## Task
In the entries below, find each line with the string "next" and copy it.

####

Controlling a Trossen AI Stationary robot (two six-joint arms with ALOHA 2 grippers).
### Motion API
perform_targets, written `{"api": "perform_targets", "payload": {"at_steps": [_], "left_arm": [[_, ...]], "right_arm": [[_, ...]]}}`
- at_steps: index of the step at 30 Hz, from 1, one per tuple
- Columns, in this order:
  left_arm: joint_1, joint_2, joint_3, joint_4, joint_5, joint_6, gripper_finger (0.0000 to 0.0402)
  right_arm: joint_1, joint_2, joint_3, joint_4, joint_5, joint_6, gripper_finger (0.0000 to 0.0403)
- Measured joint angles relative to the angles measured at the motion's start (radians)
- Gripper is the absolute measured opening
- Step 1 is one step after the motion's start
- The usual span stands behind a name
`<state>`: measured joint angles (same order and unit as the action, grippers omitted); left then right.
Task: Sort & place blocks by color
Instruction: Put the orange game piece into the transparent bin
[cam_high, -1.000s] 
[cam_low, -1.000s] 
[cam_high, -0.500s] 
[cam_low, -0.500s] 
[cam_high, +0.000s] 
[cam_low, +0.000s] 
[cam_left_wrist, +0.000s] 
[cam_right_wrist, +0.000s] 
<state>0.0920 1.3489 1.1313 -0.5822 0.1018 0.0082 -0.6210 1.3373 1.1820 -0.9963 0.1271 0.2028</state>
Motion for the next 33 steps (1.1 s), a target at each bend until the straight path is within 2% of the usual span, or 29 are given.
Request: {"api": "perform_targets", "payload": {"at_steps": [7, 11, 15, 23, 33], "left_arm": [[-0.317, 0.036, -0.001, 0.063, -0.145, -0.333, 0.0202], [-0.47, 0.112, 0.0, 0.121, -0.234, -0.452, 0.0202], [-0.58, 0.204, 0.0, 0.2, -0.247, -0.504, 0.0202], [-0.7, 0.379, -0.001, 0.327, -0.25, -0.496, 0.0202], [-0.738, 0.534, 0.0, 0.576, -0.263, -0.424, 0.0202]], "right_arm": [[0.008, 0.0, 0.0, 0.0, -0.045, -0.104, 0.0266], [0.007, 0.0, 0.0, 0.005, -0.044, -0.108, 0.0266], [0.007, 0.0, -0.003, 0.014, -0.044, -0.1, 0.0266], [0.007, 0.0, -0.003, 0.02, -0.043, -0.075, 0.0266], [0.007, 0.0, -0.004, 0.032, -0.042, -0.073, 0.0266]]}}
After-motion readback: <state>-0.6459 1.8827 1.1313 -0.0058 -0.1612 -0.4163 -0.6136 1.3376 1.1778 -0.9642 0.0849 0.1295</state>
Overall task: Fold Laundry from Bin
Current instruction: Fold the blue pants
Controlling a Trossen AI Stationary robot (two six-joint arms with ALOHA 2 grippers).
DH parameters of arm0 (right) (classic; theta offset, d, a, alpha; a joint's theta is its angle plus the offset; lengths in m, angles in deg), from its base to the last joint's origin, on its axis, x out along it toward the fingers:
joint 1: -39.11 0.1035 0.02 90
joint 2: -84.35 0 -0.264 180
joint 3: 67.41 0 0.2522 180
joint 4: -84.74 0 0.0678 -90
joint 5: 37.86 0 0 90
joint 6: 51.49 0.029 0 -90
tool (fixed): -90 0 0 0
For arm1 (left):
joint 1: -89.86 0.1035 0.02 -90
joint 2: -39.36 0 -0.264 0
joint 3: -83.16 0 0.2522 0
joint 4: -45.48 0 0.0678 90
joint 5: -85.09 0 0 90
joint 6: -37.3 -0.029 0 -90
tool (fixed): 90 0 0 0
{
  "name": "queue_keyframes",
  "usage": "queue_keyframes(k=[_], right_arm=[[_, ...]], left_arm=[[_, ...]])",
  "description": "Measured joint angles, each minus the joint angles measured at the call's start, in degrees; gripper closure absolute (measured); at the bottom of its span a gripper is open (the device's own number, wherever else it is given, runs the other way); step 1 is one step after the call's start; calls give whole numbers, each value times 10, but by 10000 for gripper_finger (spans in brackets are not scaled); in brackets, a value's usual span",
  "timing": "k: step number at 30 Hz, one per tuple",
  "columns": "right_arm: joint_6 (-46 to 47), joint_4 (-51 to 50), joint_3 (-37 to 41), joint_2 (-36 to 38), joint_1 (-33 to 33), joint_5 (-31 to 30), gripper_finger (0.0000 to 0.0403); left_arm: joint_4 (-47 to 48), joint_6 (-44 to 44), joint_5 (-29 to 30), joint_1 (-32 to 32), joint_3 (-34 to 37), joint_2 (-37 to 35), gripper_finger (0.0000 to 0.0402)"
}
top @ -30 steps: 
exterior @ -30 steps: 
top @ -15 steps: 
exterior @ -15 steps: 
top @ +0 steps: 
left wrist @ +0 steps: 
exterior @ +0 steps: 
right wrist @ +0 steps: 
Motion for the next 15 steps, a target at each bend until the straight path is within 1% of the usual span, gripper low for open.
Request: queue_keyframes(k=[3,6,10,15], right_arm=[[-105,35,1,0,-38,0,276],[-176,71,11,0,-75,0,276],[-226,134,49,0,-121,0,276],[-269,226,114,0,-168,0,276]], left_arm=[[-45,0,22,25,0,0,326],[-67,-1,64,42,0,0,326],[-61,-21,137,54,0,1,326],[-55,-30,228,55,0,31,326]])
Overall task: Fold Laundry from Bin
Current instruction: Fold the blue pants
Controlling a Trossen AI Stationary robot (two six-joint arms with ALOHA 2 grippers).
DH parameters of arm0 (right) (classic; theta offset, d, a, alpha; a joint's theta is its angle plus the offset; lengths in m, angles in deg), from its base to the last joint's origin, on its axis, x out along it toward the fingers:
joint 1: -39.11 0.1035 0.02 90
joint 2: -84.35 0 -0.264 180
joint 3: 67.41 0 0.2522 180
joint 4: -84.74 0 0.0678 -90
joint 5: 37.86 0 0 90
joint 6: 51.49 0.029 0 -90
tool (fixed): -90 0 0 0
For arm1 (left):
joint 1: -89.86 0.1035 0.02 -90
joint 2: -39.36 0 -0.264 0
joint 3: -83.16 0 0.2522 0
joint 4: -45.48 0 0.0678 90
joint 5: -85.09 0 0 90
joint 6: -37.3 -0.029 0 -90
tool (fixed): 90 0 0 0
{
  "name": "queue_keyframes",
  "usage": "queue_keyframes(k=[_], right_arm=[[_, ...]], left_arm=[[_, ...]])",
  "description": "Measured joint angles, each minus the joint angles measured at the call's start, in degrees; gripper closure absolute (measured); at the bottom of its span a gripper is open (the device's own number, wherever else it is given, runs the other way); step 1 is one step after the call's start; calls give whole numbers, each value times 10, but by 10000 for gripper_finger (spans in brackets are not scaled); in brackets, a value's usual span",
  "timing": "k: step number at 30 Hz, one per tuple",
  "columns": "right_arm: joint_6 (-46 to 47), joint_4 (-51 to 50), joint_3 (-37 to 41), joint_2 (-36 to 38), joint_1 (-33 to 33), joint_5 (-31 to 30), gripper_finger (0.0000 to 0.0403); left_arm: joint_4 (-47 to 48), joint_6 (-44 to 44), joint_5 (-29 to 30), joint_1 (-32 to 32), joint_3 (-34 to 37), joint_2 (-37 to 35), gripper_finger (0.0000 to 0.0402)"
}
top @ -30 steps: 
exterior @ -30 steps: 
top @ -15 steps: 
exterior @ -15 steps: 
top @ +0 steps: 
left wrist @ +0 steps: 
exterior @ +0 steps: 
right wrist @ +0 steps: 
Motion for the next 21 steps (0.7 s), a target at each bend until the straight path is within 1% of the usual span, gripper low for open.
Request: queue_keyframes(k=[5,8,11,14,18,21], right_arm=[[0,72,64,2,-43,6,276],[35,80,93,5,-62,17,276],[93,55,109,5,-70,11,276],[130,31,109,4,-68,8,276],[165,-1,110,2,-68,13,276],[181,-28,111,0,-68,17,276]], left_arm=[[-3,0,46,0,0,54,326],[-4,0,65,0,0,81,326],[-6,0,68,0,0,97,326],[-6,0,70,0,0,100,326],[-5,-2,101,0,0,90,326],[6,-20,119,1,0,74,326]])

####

## Answer space
Motion for the next 33 steps (1.1 s), a target at each bend until the straight path is within 2% of the usual span, or 29 are given.
Motion for the next 15 steps, a target at each bend until the straight path is within 1% of the usual span, gripper low for open.
Motion for the next 21 steps (0.7 s), a target at each bend until the straight path is within 1% of the usual span, gripper low for open.

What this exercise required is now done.